Par exemple, les patients atteints de trouble bipolaire, sur un test standard, arrivent avec, en moyenne, trois fois plus d'associations pour un mot. Le cerveau d'une personne malade mentale donne naissance à de nombreuses idées qui ne sont pas supprimées par la conscience et peuvent être extrêmement précieuses. Dans le même temps, les scientifiques notent que le débordement d'énergie créatrice est impossible aux stades de la dépression sévère ou de la schizophrénie, qui sont non seulement douloureusement douloureuses, mais menacent également la vie humaine.
Nous sommes tous brillants
Dans la série d'articles «Archives cliniques du génie et de la douance», le docteur en médecine Grigory Segalin a avancé un certain nombre d'hypothèses intéressantes dans les années 30 du siècle dernier. Sur la base de l'analyse de données factuelles, y compris l'étude de biographies et d'histoires de cas de génies, ainsi que de leurs parents, il a établi que, sans exception, une lignée d'ancêtres est représentée par des génies et l'autre par des malades mentaux.

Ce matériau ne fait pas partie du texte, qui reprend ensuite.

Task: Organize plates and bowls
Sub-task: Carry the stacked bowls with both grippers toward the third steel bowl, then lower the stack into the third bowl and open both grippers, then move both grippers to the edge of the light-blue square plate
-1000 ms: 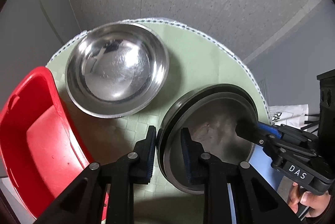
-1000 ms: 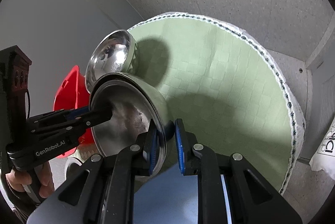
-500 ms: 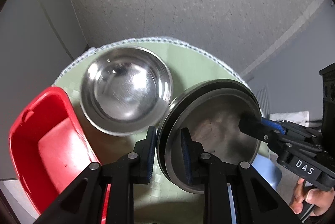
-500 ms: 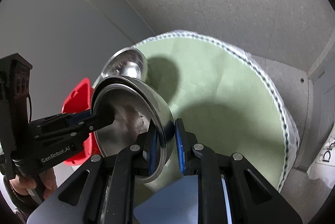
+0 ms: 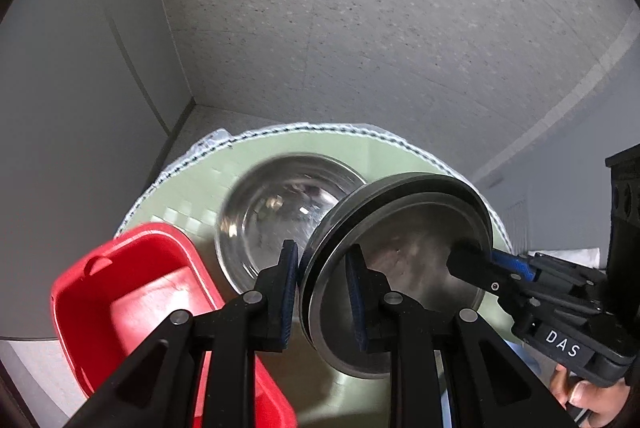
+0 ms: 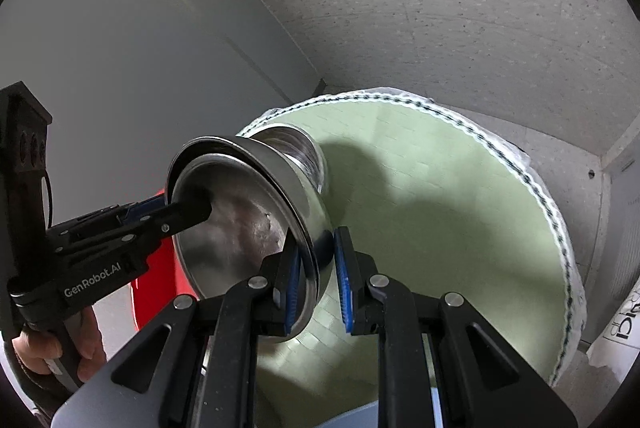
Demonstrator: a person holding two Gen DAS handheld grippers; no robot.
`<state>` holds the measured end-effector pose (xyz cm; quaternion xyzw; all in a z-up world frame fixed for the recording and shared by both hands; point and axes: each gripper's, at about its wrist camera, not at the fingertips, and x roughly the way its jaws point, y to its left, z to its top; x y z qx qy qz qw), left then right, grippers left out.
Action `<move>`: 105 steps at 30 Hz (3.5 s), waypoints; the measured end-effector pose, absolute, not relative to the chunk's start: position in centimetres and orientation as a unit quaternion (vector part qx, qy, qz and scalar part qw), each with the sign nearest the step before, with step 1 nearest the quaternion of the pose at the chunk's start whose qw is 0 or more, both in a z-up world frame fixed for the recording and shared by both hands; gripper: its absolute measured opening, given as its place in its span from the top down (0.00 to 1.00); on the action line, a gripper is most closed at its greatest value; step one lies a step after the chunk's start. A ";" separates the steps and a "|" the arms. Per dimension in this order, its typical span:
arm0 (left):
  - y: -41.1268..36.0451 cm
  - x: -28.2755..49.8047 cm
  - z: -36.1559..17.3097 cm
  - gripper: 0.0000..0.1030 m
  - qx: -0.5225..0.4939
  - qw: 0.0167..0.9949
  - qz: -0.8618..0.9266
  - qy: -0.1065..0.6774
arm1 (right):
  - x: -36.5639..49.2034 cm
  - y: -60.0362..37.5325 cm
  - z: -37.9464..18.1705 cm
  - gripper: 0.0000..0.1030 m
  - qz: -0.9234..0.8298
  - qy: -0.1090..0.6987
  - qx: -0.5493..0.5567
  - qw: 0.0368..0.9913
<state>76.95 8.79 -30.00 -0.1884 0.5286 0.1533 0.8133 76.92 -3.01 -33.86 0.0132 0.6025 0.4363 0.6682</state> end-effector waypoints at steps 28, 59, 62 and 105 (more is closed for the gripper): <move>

Le scientifique pensait également que le don des génies ne se manifestait qu'en raison de leurs maladies mentales héritées. Il était sûr que toute personnalité exceptionnelle s'écarte de la norme, tandis que plus une personne est géniale, plus elle est inadéquate. La conclusion de Segalin est paradoxale: chaque personne est potentiellement brillante, mais étant en bonne santé, elle n'est pas en mesure de réaliser son potentiel.
Peu de temps après la publication, les "archives cliniques" ont été interdites et les hypothèses de Segalin auraient pu être abandonnées si ce n'est il y a si longtemps que le professeur et chef de la salle de psychodiagnostic de l'hôpital Burdenko, Anatoly Kartashov, n'avait pas continué à étudier la question. Au cours de ses recherches, il a découvert que le corps des personnes atteintes d'un chromosome 11 endommagé, responsable de l'état mental d'une personne, fonctionne de manière intensive, renforçant, entre autres, les capacités intellectuelles. Commentant ses recherches, Kartashov note qu'en apprenant à traiter la maladie mentale, l'humanité se débarrassera à jamais du génie.